Problem | Among the lines of the records below, copy those that hold the word "slice".

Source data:
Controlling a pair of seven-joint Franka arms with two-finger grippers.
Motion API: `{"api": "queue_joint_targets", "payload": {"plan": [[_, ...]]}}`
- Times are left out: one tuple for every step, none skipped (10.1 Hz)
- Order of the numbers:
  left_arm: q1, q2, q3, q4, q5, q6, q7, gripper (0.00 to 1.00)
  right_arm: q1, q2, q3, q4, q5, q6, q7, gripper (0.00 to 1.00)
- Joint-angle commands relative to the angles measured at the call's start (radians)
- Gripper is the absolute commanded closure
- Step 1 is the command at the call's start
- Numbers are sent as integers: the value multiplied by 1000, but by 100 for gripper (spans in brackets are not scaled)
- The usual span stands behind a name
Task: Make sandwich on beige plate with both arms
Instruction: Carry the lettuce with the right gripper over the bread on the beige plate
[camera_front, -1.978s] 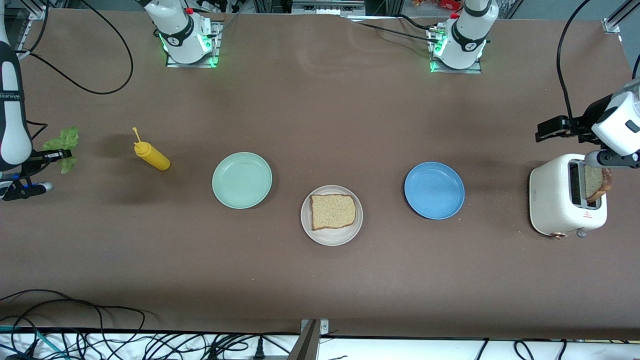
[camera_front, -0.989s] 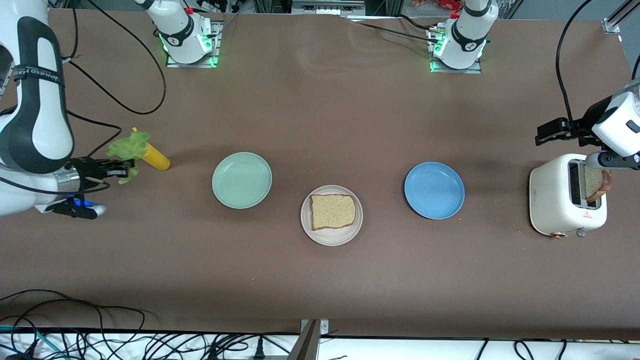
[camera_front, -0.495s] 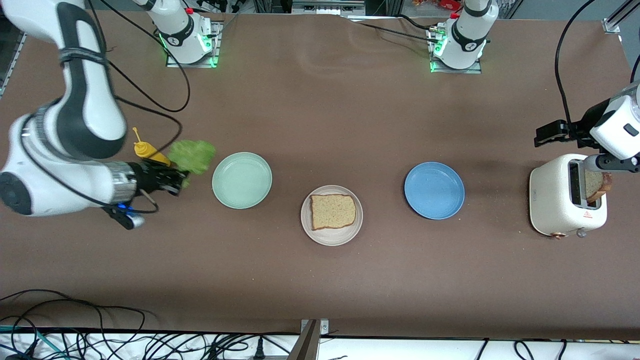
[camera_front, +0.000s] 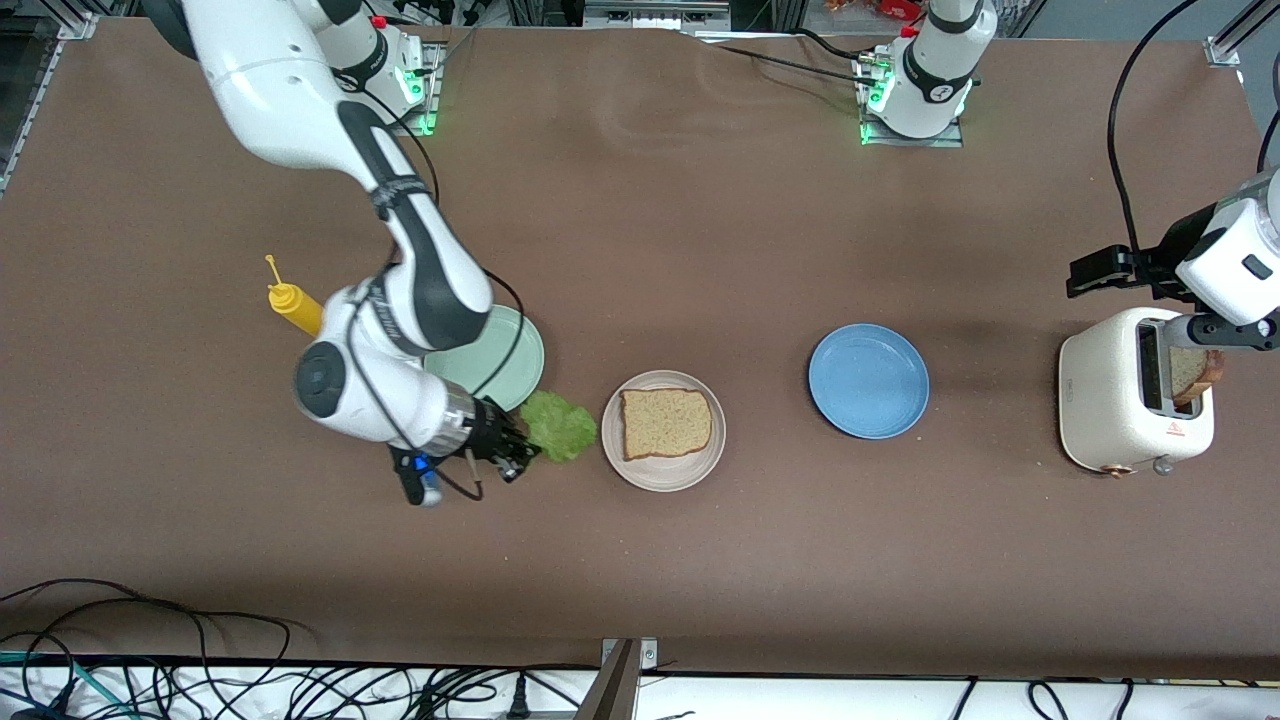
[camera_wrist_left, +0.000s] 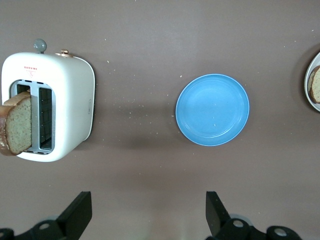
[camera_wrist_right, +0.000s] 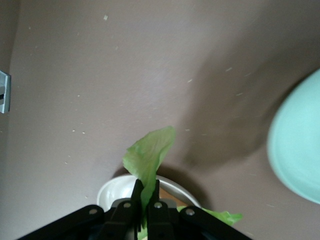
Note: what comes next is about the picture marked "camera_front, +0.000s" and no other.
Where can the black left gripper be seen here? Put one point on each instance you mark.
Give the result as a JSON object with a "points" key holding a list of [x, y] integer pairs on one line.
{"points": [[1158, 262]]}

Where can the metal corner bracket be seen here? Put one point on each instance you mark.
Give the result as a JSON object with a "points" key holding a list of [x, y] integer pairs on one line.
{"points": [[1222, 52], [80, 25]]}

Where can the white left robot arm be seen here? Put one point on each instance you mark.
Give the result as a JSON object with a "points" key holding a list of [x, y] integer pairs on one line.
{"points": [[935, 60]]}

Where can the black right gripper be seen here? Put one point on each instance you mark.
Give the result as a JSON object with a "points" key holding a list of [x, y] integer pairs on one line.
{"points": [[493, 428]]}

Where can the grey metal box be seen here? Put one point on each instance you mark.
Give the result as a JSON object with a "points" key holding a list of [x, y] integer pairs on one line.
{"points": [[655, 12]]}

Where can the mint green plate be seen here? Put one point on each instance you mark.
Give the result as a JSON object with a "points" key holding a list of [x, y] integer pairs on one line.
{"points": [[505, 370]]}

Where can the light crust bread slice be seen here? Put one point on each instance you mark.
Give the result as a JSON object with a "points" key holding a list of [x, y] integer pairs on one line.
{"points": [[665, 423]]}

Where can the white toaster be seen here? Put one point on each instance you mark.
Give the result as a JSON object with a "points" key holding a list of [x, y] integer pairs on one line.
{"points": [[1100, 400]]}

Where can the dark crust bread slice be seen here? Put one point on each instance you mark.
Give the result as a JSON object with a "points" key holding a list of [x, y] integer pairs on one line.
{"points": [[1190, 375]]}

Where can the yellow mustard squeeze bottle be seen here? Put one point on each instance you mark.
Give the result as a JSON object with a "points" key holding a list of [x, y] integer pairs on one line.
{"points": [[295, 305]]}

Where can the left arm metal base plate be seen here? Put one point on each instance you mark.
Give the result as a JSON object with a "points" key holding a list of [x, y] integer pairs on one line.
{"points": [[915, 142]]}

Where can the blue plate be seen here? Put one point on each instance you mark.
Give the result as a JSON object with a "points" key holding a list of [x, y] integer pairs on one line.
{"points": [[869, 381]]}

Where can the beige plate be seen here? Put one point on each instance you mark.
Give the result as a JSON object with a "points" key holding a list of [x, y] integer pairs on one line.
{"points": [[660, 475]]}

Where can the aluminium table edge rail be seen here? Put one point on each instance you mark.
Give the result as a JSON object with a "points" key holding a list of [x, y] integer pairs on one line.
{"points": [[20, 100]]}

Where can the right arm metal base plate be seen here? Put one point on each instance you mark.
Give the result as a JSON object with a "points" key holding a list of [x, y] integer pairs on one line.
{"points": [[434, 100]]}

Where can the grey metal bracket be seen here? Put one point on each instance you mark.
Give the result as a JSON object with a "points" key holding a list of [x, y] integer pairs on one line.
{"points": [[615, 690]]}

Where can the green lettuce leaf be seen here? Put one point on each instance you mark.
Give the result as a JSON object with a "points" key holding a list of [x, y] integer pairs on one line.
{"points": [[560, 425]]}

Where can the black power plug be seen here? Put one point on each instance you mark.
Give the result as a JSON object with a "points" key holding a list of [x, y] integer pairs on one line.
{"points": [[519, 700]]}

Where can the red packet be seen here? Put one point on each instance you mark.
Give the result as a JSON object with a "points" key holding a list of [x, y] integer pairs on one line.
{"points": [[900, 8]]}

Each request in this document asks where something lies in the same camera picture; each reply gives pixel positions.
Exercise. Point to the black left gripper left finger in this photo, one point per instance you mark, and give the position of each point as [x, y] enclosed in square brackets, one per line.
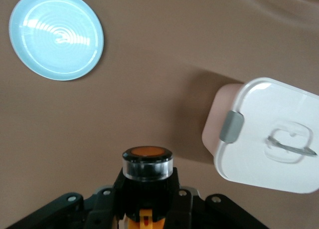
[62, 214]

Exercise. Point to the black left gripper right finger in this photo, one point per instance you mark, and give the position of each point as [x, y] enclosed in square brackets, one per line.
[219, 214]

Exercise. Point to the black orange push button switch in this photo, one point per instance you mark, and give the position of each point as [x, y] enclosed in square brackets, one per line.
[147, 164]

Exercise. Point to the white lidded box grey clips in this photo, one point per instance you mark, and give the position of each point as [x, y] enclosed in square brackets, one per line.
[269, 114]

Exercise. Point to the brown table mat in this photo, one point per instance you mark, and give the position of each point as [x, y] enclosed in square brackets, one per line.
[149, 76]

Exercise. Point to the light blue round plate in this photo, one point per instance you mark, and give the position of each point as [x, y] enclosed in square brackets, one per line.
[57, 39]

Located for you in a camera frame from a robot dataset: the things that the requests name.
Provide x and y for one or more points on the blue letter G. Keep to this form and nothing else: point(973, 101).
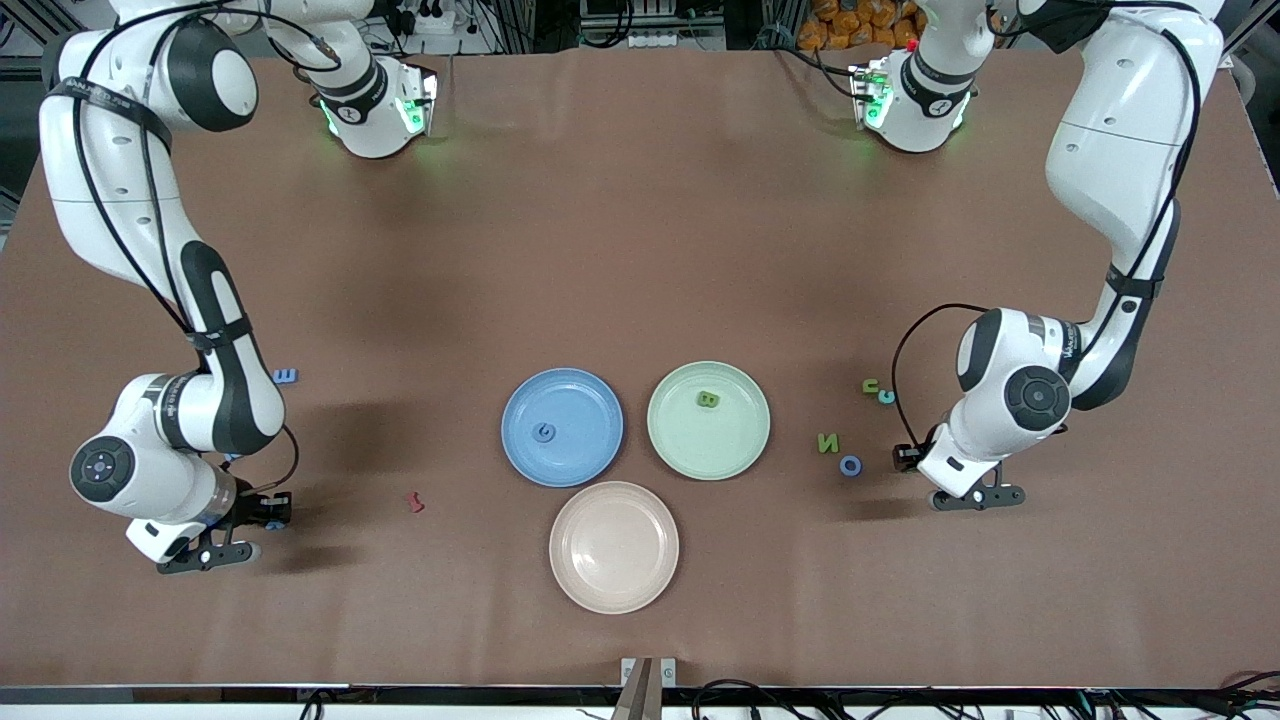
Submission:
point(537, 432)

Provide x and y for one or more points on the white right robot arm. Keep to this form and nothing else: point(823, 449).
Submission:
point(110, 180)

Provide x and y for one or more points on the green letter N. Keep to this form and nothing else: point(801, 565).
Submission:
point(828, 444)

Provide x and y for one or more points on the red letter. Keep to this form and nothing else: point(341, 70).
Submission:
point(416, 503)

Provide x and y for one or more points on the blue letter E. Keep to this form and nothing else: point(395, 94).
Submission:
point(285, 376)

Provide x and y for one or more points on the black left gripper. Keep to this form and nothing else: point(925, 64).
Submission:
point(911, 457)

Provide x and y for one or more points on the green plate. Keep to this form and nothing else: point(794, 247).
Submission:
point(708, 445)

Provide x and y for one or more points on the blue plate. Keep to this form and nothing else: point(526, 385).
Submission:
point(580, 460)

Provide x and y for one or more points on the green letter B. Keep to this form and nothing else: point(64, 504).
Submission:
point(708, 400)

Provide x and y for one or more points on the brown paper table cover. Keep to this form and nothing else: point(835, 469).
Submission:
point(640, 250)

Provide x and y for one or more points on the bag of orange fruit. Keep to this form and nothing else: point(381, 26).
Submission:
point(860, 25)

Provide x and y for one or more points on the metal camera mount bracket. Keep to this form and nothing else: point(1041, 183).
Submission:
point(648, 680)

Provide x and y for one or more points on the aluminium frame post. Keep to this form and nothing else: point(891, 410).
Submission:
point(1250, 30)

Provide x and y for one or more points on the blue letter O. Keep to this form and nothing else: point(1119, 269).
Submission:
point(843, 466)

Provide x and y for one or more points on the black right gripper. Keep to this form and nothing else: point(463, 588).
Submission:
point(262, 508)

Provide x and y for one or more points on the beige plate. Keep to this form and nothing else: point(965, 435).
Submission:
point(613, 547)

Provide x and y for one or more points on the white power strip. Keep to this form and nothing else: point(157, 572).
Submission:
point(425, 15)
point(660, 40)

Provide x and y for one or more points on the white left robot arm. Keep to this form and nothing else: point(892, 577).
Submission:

Final answer |
Where can the light crust bread slice be seen here? Put one point on each instance you mark.
Where can the dark crust bread slice be seen here? Put one point on each instance you mark.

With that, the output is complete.